**Activity**
Below are entries with pictures in them. Output exactly the lines starting at the line with "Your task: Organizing" and ending at the line with "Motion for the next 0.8", both included, but not the pictures.

(Entries taken from a collection)
================================
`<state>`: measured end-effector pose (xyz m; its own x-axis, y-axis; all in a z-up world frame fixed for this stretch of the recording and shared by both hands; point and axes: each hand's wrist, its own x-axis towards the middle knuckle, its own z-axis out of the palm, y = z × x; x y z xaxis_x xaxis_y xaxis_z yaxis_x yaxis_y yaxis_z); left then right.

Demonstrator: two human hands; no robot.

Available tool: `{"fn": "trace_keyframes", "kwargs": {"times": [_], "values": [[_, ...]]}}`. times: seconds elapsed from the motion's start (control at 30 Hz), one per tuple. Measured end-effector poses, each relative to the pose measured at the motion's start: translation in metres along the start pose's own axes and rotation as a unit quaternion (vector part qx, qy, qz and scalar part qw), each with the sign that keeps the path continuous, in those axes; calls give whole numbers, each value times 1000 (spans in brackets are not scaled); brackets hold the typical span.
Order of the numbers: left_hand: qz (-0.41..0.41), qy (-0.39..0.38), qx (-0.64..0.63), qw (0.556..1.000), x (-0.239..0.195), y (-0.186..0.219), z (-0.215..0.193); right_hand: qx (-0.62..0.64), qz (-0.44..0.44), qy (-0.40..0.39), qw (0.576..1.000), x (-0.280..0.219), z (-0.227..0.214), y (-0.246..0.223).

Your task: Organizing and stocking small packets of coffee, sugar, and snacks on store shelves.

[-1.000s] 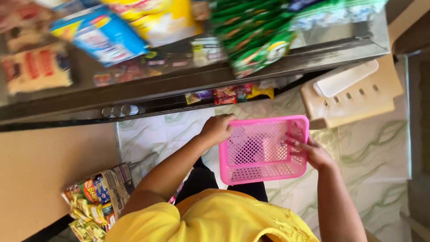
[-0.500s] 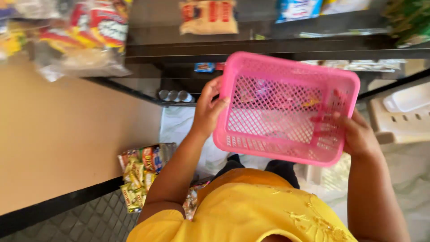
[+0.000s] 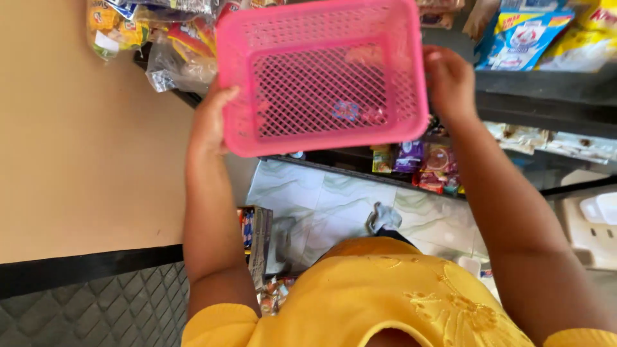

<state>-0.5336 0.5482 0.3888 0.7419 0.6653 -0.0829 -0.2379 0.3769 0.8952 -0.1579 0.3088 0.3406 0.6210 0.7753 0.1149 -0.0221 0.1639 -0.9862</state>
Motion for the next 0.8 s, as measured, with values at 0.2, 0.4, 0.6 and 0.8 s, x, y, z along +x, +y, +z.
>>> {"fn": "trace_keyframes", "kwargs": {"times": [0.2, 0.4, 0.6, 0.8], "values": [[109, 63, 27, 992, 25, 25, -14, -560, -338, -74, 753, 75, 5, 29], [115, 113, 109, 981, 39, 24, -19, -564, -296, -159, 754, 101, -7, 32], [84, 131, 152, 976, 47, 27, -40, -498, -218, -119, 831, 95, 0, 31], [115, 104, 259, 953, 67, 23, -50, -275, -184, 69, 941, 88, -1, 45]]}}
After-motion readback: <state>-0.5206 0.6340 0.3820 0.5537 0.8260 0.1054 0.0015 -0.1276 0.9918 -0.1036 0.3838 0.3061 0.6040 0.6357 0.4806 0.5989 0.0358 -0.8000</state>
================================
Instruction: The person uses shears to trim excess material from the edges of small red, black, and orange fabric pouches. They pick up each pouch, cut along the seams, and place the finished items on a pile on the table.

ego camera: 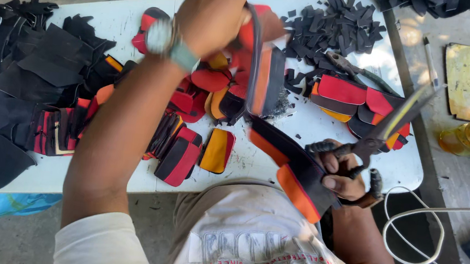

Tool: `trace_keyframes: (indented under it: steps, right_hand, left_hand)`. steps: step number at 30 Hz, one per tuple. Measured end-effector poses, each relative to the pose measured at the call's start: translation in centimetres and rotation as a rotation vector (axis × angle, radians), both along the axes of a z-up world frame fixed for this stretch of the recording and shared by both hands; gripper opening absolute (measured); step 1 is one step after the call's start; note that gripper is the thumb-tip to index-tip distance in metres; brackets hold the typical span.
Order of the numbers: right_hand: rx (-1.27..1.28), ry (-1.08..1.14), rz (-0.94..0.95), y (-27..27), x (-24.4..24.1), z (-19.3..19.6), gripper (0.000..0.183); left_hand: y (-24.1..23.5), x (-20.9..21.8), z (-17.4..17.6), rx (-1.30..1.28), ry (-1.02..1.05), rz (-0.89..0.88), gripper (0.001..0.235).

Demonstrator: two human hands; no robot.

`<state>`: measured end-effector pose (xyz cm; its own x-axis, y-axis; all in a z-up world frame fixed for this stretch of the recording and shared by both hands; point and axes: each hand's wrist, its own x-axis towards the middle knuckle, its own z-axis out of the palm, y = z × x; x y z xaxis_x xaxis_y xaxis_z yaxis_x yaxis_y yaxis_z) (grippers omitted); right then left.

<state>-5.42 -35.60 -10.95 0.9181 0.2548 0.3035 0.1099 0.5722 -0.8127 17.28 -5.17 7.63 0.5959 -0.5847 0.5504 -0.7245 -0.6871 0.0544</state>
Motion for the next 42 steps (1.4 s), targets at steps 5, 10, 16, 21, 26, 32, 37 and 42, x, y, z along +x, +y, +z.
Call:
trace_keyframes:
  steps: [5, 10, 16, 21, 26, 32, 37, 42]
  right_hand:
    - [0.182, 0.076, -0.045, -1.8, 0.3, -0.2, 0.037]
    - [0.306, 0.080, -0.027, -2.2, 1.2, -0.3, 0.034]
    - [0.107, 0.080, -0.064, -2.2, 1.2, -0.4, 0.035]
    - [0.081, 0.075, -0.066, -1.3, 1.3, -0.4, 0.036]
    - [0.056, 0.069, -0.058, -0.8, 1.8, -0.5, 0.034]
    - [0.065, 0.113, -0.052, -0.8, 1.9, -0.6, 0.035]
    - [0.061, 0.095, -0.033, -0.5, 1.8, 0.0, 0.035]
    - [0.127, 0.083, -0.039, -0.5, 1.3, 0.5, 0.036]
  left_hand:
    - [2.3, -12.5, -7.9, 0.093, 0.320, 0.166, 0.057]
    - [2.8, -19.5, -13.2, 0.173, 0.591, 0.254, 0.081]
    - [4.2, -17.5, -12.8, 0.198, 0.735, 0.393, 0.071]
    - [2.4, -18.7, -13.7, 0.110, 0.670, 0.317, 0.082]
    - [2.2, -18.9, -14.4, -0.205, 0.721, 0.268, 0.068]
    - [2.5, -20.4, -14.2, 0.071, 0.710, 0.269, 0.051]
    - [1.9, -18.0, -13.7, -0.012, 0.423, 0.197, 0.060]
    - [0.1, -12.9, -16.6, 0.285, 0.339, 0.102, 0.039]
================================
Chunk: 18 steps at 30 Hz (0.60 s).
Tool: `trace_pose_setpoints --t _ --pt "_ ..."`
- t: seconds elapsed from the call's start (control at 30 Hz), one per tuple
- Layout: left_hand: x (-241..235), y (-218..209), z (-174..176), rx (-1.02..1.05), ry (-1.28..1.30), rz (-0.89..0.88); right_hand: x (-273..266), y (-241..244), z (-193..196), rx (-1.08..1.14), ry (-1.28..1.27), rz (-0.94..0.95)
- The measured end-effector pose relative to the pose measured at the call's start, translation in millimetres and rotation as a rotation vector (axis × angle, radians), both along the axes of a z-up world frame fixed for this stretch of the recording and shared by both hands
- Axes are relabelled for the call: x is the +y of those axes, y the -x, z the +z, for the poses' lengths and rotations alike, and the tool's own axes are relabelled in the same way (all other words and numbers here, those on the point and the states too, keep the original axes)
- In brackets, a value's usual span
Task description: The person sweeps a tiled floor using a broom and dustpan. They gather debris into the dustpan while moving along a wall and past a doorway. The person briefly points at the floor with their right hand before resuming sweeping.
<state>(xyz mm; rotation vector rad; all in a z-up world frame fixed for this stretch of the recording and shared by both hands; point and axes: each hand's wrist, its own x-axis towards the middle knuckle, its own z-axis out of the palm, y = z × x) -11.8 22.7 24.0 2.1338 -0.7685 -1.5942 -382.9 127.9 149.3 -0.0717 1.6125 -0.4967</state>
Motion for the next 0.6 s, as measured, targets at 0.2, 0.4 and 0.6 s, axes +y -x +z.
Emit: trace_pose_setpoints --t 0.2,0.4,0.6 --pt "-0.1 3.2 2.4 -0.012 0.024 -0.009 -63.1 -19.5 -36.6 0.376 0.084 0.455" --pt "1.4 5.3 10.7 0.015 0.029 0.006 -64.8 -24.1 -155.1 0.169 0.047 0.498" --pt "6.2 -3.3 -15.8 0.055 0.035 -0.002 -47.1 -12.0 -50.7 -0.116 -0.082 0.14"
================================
**Answer space**
Your task: Organizing and stocking small packets of coffee, sugar, and snacks on store shelves.

[-1.000s] 
[-0.500s] 
[+0.000s] 

<state>-0.5336 0.5482 0.3888 0.7419 0.6653 -0.0829 -0.2379 0.3769 0.8952 -0.1579 0.3088 0.3406 0.6210 0.7753 0.1149 -0.0221 0.1639 -0.9862</state>
Motion for the next 0.8 s, as measured, with values at 0.2, 0.4, 0.6 and 0.8 s, x, y, z along +x, +y, +z.

This completes the requested output.